Exercise prompt: Transcribe the data below verbatim from the line with "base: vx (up" to the line with "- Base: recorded". Include both of those lines.

============

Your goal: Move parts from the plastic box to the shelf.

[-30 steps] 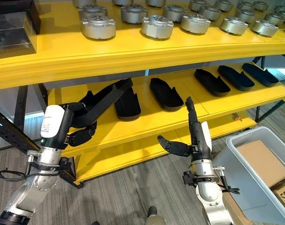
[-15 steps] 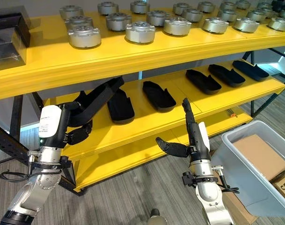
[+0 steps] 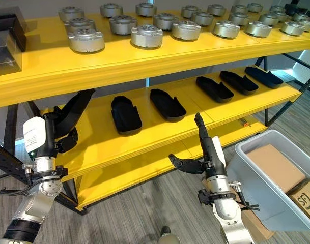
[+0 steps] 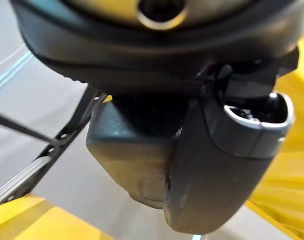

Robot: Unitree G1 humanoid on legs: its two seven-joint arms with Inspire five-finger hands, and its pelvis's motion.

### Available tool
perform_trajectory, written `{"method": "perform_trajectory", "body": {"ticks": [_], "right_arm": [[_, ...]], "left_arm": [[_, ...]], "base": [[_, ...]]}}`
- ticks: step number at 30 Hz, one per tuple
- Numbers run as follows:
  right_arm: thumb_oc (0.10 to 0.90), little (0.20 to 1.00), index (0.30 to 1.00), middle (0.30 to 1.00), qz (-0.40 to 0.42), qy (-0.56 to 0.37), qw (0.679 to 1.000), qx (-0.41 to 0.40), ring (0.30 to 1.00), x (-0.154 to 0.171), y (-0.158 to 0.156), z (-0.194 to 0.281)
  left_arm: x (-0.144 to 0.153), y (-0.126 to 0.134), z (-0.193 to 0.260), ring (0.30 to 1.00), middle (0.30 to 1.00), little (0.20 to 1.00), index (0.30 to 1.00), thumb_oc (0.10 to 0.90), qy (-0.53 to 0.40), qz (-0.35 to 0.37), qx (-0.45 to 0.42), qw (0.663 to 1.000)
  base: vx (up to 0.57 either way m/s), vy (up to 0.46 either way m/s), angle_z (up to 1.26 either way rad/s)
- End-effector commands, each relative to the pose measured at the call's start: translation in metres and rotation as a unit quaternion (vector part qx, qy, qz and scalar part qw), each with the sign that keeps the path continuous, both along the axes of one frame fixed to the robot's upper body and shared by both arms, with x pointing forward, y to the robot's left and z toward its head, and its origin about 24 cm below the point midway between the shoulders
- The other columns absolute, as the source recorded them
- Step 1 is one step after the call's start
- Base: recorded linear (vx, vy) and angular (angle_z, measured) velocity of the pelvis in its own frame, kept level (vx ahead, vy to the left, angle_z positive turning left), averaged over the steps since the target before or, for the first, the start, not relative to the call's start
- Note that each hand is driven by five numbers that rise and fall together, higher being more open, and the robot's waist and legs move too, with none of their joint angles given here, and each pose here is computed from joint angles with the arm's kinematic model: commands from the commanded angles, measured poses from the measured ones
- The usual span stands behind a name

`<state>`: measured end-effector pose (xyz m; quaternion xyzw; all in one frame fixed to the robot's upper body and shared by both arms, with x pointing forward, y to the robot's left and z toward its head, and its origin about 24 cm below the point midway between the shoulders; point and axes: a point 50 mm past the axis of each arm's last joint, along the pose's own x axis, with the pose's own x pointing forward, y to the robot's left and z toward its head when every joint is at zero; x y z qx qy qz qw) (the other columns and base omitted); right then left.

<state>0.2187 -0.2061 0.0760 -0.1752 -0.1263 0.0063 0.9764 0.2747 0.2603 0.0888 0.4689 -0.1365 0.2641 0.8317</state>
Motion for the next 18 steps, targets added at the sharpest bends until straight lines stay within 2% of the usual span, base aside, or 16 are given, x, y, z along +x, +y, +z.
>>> {"method": "perform_trajectory", "body": {"ticks": [1, 10, 18], "right_arm": [[0.9, 1.0, 1.0, 1.0, 0.043, -0.117, 0.992, 0.004, 1.0, 0.009, 0.009, 0.046], [0.9, 1.0, 1.0, 1.0, 0.064, -0.113, 0.992, 0.001, 1.0, 0.01, 0.012, 0.047], [0.9, 1.0, 1.0, 1.0, 0.08, -0.11, 0.991, -0.007, 1.0, 0.011, 0.017, 0.047]], "left_arm": [[0.022, 0.004, 0.089, 0.3, 0.3, 0.3, 0.3, 0.4, -0.213, 0.017, -0.009, 0.977], [0.041, 0.027, 0.104, 0.3, 0.3, 0.3, 0.3, 0.4, -0.197, 0.063, 0.002, 0.978], [0.051, 0.046, 0.114, 0.3, 0.3, 0.3, 0.3, 0.4, -0.194, 0.099, -0.038, 0.975]], "base": [[-0.02, -0.016, -0.04], [-0.04, -0.01, -0.02], [-0.02, -0.005, -0.01]]}}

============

Written answer:
  base: vx (up to 0.57 either way m/s), vy (up to 0.46 either way m/s), angle_z (up to 1.26 either way rad/s)
- End-effector commands, each relative to the pose measured at the call's start: translation in metres and rotation as a unit quaternion (vector part qx, qy, qz and scalar part qw), each with the sign that keeps the path continuous, both along the axes of one frame fixed to the robot's upper body and shared by both arms, with x pointing forward, y to the robot's left and z toward its head, and its origin about 24 cm below the point midway between the shoulders
- The other columns absolute, as the source recorded them
- Step 1 is one step after the call's start
- Base: recorded linear (vx, vy) and angular (angle_z, measured) velocity of the pelvis in its own frame, kept level (vx ahead, vy to the left, angle_z positive turning left), averaged over the steps since the target before or, for the first, the start, not relative to the call's start

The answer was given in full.